### INSTRUCTIONS FOR THE TASK
This exercise needs the complete data reproduced exactly.

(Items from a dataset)
☆ ☆ ☆ ☆

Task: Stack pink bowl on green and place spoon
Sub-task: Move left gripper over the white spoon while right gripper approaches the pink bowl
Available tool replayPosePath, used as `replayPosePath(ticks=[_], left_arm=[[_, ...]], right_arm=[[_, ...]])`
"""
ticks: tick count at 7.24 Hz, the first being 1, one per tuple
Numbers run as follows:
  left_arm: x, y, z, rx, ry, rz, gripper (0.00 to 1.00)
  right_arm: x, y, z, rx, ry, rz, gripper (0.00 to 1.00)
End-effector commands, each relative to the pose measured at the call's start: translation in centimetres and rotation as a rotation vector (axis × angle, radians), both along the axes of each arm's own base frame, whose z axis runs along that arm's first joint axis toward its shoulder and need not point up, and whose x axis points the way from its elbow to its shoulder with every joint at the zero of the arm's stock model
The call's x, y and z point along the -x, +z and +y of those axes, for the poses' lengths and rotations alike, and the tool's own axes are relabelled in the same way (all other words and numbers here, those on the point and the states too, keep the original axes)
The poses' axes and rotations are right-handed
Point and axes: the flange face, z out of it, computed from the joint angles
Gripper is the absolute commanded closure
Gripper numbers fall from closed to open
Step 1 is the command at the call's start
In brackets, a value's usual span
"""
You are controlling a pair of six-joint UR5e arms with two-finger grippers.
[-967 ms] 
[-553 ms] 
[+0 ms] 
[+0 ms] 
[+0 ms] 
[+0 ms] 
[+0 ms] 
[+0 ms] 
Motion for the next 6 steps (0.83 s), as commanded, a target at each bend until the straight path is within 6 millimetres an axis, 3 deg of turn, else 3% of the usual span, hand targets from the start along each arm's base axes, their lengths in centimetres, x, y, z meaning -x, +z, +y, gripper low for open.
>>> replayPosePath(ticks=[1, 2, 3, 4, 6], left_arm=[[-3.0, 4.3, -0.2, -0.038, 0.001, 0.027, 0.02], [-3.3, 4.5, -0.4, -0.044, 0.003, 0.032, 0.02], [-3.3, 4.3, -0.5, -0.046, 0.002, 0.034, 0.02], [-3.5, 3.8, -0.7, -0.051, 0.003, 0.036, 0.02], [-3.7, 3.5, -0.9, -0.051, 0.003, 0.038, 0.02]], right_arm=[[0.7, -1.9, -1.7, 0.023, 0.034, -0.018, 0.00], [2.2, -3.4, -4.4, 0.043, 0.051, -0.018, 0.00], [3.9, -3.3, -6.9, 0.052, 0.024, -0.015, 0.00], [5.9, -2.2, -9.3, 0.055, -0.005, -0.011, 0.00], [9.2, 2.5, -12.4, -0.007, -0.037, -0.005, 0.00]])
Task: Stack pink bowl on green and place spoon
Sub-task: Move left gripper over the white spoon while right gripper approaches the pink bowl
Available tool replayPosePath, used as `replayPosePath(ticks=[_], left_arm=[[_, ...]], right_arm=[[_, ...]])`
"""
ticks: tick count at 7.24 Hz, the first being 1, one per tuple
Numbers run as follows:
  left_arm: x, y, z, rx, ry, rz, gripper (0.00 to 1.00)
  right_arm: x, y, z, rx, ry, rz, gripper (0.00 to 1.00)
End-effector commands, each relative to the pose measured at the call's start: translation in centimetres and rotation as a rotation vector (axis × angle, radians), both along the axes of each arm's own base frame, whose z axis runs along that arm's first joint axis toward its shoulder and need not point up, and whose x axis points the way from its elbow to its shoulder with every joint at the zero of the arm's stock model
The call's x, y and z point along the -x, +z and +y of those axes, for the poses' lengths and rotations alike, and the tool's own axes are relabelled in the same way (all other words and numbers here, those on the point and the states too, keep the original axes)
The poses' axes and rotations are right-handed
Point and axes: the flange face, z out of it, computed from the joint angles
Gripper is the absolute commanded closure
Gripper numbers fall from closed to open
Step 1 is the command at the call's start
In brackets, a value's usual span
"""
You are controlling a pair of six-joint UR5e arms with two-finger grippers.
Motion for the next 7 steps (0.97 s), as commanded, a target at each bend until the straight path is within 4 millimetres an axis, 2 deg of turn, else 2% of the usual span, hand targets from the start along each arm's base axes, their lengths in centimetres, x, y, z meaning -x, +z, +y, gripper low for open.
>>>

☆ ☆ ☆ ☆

### ANSWER TO THE EXERCISE
Task: Stack pink bowl on green and place spoon
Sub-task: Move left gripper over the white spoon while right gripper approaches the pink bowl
Available tool replayPosePath, used as `replayPosePath(ticks=[_], left_arm=[[_, ...]], right_arm=[[_, ...]])`
"""
ticks: tick count at 7.24 Hz, the first being 1, one per tuple
Numbers run as follows:
  left_arm: x, y, z, rx, ry, rz, gripper (0.00 to 1.00)
  right_arm: x, y, z, rx, ry, rz, gripper (0.00 to 1.00)
End-effector commands, each relative to the pose measured at the call's start: translation in centimetres and rotation as a rotation vector (axis × angle, radians), both along the axes of each arm's own base frame, whose z axis runs along that arm's first joint axis toward its shoulder and need not point up, and whose x axis points the way from its elbow to its shoulder with every joint at the zero of the arm's stock model
The call's x, y and z point along the -x, +z and +y of those axes, for the poses' lengths and rotations alike, and the tool's own axes are relabelled in the same way (all other words and numbers here, those on the point and the states too, keep the original axes)
The poses' axes and rotations are right-handed
Point and axes: the flange face, z out of it, computed from the joint angles
Gripper is the absolute commanded closure
Gripper numbers fall from closed to open
Step 1 is the command at the call's start
In brackets, a value's usual span
"""
You are controlling a pair of six-joint UR5e arms with two-finger grippers.
[-967 ms] 
[-553 ms] 
[+0 ms] 
[+0 ms] 
[+0 ms] 
[+0 ms] 
[+0 ms] 
[+0 ms] 
Motion for the next 6 steps (0.83 s), as commanded, a target at each bend until the straight path is within 6 millimetres an axis, 3 deg of turn, else 3% of the usual span, hand targets from the start along each arm's base axes, their lengths in centimetres, x, y, z meaning -x, +z, +y, gripper low for open.
>>> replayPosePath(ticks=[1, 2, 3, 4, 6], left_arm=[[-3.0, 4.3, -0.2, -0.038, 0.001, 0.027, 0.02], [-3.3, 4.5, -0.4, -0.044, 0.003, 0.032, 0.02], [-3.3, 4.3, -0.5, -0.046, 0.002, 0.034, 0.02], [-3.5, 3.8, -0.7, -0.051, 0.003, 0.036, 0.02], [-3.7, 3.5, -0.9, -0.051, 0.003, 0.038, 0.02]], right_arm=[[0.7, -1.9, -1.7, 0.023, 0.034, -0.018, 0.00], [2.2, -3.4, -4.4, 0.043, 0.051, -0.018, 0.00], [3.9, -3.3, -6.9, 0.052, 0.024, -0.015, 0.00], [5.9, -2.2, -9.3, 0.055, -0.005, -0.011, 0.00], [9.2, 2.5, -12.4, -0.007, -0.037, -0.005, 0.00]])
Task: Stack pink bowl on green and place spoon
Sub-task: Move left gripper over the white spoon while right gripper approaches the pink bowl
Available tool replayPosePath, used as `replayPosePath(ticks=[_], left_arm=[[_, ...]], right_arm=[[_, ...]])`
"""
ticks: tick count at 7.24 Hz, the first being 1, one per tuple
Numbers run as follows:
  left_arm: x, y, z, rx, ry, rz, gripper (0.00 to 1.00)
  right_arm: x, y, z, rx, ry, rz, gripper (0.00 to 1.00)
End-effector commands, each relative to the pose measured at the call's start: translation in centimetres and rotation as a rotation vector (axis × angle, radians), both along the axes of each arm's own base frame, whose z axis runs along that arm's first joint axis toward its shoulder and need not point up, and whose x axis points the way from its elbow to its shoulder with every joint at the zero of the arm's stock model
The call's x, y and z point along the -x, +z and +y of those axes, for the poses' lengths and rotations alike, and the tool's own axes are relabelled in the same way (all other words and numbers here, those on the point and the states too, keep the original axes)
The poses' axes and rotations are right-handed
Point and axes: the flange face, z out of it, computed from the joint angles
Gripper is the absolute commanded closure
Gripper numbers fall from closed to open
Step 1 is the command at the call's start
In brackets, a value's usual span
"""
You are controlling a pair of six-joint UR5e arms with two-finger grippers.
Motion for the next 7 steps (0.97 s), as commanded, a target at each bend until the straight path is within 4 millimetres an axis, 2 deg of turn, else 2% of the usual span, hand targets from the start along each arm's base axes, their lengths in centimetres, x, y, z meaning -x, +z, +y, gripper low for open.
>>>

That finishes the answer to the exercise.